● REQUIREMENT
The entries below contain pictures. Write out only the lines from the line with "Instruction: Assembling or" up to and including the line with "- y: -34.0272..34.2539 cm", exactly, without them.

Dataset items:
◆ ◆ ◆ ◆ ◆

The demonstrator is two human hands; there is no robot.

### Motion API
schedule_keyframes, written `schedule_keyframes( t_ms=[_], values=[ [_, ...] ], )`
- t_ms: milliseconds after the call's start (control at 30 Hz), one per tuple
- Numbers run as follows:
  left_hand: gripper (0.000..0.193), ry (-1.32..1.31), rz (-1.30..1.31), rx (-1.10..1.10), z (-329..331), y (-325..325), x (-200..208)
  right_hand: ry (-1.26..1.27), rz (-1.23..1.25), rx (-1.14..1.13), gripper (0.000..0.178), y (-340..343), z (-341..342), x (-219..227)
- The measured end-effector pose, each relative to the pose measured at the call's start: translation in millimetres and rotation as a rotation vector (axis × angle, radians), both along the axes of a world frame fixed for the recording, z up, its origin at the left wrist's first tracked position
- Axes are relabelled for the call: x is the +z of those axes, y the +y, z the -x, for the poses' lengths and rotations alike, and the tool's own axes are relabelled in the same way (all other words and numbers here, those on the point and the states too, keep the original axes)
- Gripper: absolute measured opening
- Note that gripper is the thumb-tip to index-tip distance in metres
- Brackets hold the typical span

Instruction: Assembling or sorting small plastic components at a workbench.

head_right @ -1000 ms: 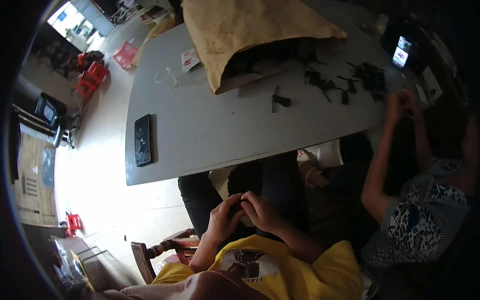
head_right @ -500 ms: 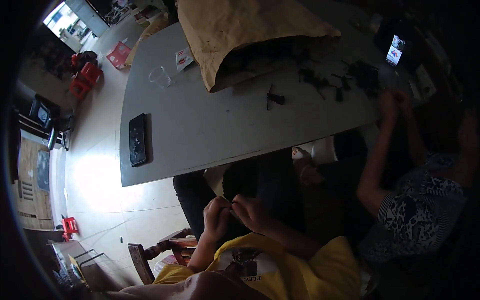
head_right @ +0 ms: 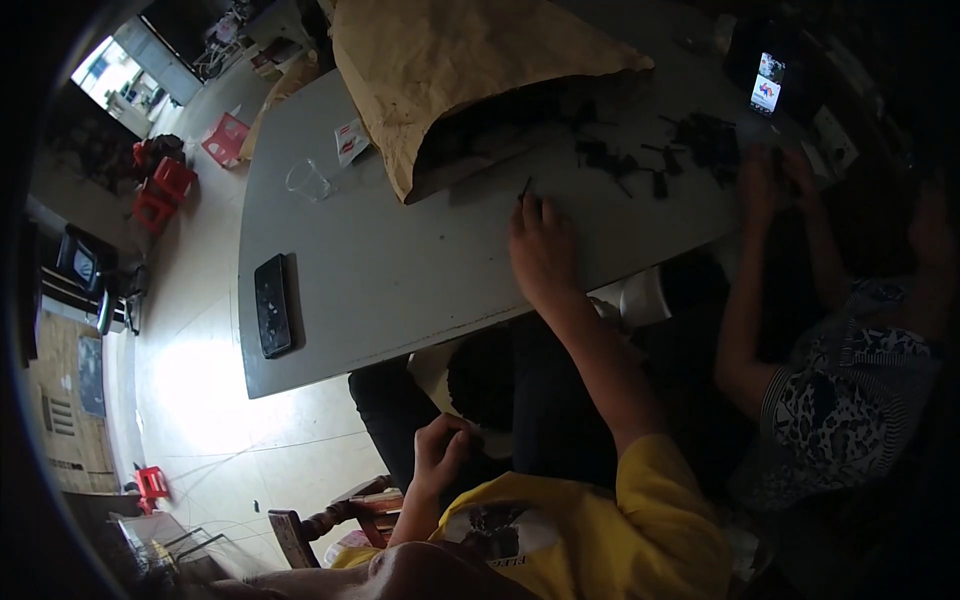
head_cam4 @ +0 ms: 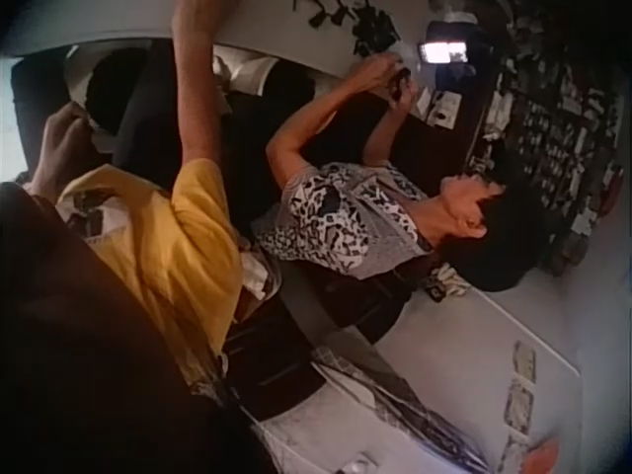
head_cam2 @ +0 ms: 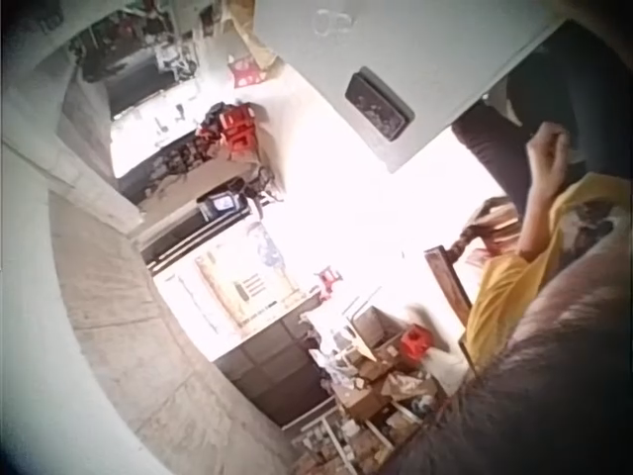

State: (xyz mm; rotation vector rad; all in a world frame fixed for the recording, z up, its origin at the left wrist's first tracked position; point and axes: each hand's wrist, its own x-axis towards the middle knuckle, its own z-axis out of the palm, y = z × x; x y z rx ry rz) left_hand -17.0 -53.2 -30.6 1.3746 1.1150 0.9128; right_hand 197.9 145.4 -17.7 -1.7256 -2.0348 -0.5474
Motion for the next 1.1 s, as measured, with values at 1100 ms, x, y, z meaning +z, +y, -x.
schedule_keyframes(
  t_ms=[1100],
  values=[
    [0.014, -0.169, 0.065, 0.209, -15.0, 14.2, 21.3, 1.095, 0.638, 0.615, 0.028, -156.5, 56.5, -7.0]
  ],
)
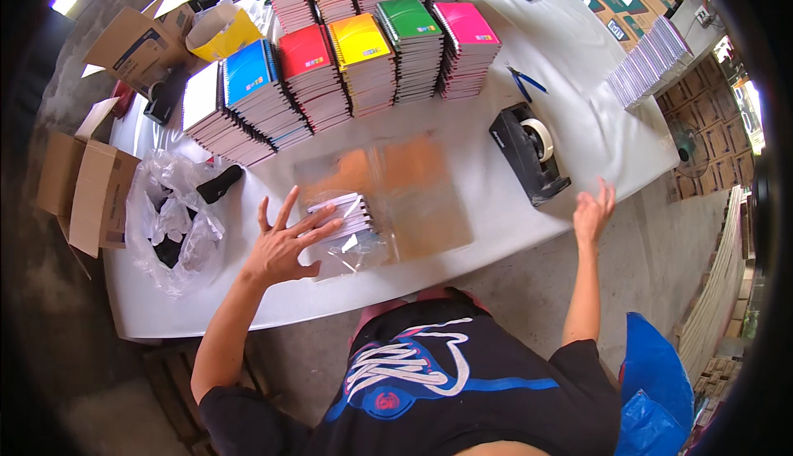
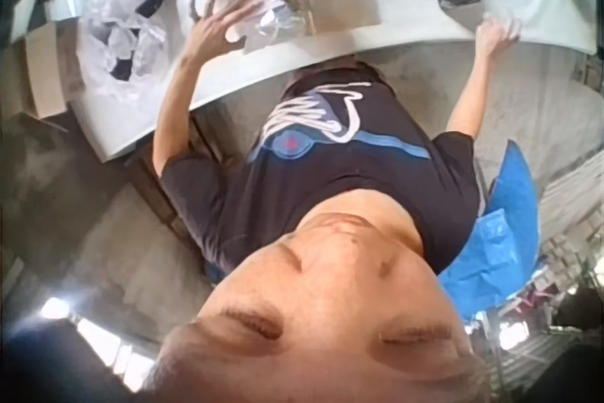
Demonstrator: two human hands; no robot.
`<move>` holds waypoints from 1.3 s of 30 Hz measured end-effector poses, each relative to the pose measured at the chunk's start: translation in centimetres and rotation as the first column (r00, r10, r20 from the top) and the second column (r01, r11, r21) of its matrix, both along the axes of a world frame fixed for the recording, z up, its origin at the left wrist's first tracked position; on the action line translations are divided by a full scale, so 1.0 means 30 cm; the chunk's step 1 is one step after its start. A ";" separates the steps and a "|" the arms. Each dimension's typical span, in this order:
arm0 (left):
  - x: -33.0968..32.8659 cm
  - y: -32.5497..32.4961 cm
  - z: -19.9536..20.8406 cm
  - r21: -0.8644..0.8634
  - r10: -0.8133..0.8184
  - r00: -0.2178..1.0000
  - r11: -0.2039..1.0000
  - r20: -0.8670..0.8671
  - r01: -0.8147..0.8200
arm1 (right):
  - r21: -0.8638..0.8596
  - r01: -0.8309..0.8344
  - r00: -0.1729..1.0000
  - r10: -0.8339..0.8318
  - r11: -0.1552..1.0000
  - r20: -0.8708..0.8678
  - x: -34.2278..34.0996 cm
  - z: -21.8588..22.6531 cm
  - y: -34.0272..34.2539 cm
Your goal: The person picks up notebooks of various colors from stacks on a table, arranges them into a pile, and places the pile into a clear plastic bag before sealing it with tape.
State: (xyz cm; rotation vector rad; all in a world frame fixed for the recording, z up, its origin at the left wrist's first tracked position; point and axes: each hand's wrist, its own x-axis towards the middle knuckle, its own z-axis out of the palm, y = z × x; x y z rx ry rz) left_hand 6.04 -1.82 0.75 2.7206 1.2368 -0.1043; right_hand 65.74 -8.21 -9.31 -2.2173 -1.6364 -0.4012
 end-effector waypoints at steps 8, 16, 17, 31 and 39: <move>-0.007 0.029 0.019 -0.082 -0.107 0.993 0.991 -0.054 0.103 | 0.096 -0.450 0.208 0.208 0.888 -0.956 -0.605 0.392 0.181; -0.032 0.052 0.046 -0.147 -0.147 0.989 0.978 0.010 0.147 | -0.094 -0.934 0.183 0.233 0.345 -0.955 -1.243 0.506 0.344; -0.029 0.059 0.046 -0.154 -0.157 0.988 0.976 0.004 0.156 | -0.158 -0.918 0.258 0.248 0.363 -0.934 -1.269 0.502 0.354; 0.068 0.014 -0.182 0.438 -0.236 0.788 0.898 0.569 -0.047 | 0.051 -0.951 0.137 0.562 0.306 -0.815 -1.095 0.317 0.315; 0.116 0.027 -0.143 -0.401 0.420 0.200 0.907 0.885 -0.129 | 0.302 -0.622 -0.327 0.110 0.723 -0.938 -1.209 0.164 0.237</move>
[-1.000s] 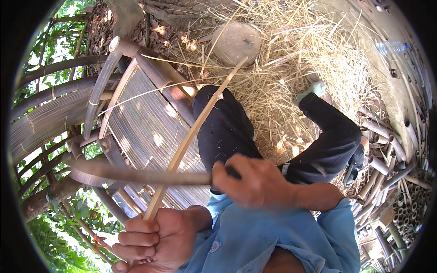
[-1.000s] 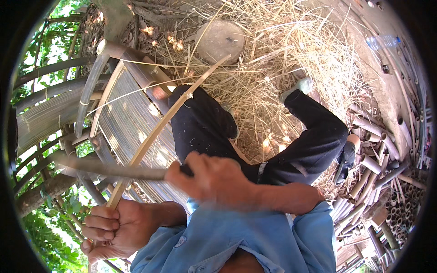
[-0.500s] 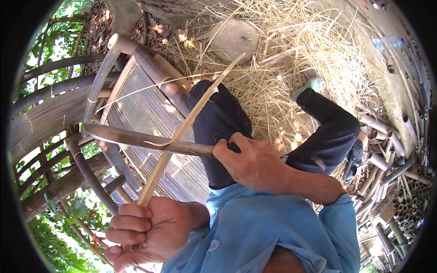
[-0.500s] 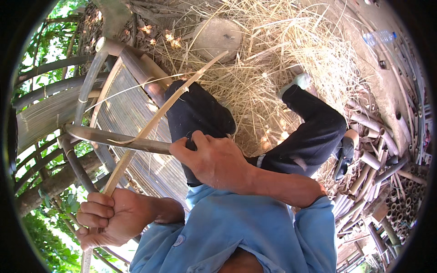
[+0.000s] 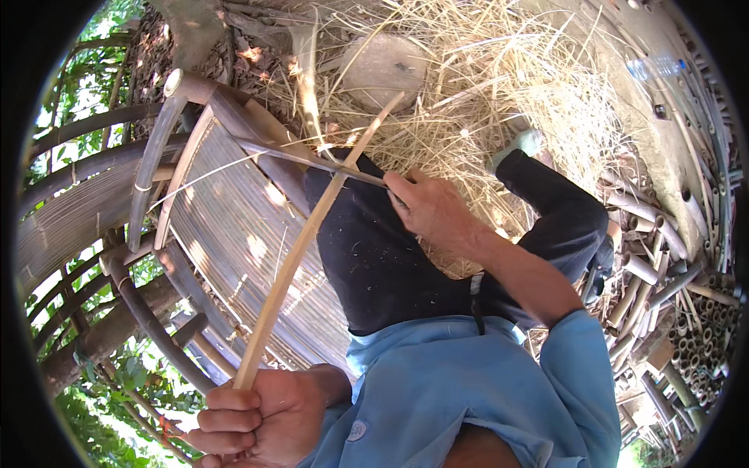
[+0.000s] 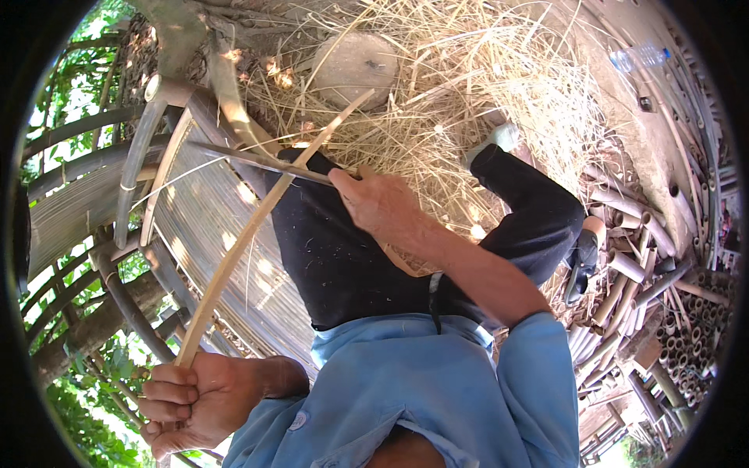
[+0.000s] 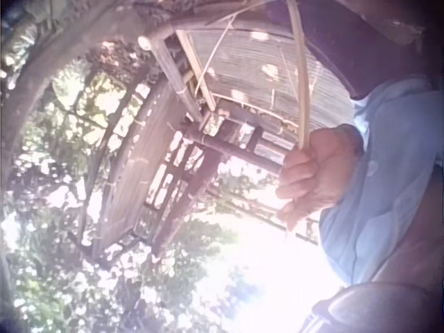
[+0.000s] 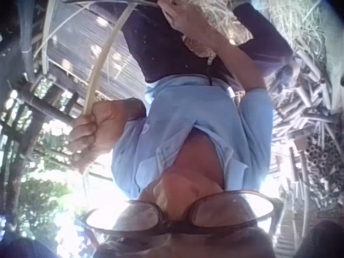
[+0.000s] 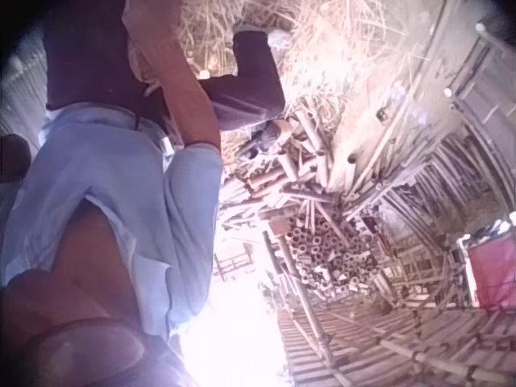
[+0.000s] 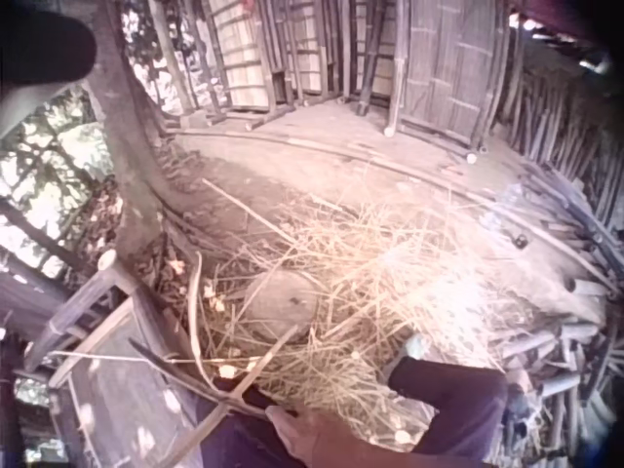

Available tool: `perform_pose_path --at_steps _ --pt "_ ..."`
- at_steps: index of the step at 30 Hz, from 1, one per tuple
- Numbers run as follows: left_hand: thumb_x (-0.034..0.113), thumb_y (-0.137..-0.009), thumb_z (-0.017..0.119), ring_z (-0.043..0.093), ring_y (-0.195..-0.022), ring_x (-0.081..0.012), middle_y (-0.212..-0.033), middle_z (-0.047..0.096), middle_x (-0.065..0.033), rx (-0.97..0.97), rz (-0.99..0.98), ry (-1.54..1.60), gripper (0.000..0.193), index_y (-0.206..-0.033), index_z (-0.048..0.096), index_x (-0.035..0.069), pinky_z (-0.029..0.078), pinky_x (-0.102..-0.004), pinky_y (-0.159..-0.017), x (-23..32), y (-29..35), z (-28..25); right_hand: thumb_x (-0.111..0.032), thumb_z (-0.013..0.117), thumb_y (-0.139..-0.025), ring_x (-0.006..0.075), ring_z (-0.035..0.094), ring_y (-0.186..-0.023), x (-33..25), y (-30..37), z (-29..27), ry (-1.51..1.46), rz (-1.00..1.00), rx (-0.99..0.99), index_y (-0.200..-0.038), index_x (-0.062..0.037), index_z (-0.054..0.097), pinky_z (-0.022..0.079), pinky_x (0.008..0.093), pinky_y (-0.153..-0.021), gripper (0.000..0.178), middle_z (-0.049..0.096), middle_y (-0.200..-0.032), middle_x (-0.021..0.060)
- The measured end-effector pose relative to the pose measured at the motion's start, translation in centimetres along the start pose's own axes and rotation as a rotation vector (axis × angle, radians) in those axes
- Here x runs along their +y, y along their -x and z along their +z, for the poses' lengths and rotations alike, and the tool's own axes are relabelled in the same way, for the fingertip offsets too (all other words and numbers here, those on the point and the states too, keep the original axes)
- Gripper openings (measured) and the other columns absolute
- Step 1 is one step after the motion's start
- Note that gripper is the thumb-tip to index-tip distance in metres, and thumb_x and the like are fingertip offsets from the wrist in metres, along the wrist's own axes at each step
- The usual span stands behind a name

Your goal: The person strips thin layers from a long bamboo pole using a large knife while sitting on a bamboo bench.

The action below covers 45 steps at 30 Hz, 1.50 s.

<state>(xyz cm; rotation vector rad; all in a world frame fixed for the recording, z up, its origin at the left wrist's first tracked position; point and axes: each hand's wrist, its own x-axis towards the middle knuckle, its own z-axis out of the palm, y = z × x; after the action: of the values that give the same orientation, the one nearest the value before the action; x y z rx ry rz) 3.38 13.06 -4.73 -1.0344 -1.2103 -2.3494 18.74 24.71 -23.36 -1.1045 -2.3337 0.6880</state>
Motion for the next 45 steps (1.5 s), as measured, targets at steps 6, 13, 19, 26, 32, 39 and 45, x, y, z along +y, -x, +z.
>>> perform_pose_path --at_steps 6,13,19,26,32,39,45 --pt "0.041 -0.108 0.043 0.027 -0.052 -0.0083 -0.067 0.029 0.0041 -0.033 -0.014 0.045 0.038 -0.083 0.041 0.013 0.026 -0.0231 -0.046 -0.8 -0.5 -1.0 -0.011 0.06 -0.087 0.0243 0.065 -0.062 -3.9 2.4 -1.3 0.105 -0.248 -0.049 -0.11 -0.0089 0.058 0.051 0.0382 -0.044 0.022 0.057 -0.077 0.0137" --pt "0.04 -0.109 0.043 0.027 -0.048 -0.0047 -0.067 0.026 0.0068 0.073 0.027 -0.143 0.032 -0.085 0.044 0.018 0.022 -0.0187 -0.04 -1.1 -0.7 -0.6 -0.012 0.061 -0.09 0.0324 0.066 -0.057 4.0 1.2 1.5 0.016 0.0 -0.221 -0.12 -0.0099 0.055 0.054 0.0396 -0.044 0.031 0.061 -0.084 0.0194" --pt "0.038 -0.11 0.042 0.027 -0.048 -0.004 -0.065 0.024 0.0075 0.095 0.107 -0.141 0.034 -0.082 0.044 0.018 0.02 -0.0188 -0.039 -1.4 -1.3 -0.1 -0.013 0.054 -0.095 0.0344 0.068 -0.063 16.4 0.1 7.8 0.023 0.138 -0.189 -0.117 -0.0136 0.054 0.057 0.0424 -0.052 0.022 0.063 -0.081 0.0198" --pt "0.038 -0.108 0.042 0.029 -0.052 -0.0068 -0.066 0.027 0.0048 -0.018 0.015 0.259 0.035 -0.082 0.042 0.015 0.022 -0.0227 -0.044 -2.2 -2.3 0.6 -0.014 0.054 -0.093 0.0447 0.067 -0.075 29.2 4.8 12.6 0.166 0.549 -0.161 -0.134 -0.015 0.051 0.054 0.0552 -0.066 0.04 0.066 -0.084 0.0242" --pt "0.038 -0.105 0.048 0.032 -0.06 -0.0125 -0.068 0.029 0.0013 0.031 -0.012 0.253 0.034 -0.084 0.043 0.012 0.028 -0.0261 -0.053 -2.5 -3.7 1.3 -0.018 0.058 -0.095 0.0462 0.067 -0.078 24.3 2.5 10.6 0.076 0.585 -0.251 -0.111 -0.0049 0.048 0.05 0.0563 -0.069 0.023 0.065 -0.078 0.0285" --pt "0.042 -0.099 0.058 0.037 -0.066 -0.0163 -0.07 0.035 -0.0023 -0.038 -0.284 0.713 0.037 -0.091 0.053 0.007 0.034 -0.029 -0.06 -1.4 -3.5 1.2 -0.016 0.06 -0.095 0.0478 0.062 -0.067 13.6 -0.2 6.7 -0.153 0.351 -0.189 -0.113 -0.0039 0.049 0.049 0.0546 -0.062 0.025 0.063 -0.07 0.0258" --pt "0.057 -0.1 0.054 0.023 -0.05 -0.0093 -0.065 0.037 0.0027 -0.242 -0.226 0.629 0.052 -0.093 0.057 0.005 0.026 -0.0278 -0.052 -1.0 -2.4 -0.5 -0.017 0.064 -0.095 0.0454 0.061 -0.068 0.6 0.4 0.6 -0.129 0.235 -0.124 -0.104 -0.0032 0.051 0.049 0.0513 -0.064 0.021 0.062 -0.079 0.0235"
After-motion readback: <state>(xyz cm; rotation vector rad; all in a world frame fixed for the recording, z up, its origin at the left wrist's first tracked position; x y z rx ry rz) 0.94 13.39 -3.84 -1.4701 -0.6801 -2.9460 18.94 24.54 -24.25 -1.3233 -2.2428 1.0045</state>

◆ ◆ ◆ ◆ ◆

● SOLVED EXERCISE
Instruction: Assembling or sorting small plastic components at a workbench.

head_right @ -1000 ms: 
head_right @ -500 ms: 
head_right @ +0 ms: 
head_cam4 @ +0 ms: 
head_cam2 @ +0 ms: 

State: (xyz mm; rotation vector rad; all in a world frame fixed for the recording, z up, its origin at the left wrist's first tracked position; point and axes: each hand's wrist, its own x-axis towards the middle knuckle, its own z-axis out of the palm, y = z × x; x y z rx ry rz) left_hand -17.0 -53.2 -30.6 1.3746 1.1150 0.9128; right_hand 197.9 145.4 -17.7 -1.7256 -2.0348 -0.5474
Motion for the next 1.1 s, as measured, with values at 1100 ms, x, y, z meaning +z, +y, -x.
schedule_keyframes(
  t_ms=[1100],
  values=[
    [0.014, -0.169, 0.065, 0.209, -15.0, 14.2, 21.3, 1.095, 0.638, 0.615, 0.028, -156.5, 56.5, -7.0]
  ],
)
Demonstrator: two human hands; no robot.
`<move>` holds waypoints from 1.3 s of 30 Hz measured end-effector poses, each relative to the pose measured at the chunk's start: translation in centimetres and rotation as the first column (r00, r10, r20 from the top) and the second column (r01, r11, r21) of its matrix, both along the axes of a world frame fixed for the recording, z up, its origin at the left wrist's first tracked position; on the action line translations are divided by a full scale, so 1.0 means 30 cm; the chunk's step 1 is one step after its start. A ";" separates the steps and a "|" the arms. Each dimension's typical span, in this order:
arm0 (left):
  - x: -33.0968..32.8659 cm
  - y: -32.5497..32.4961 cm
  - z: -19.9536..20.8406 cm
  - r21: -0.8644..0.8634
  - r10: -0.8133..0.8184
  - r00: -0.2178..1.0000
  - r11: -0.2039..1.0000
  - r20: -0.8670..0.8671
  - r01: -0.8147..0.8200
arm1 (right):
  - r21: -0.8638..0.8596
  - r01: -0.8309..0.8344
  - r00: -0.1729..1.0000
  - r10: -0.8339..0.8318
  - r11: -0.1552..1.0000
  - r20: -0.8708..0.8678
  - x: -34.2278..34.0996 cm
  - z: -21.8588..22.6531 cm
  - y: -34.0272..34.2539 cm

The response is finished, and the exercise is complete.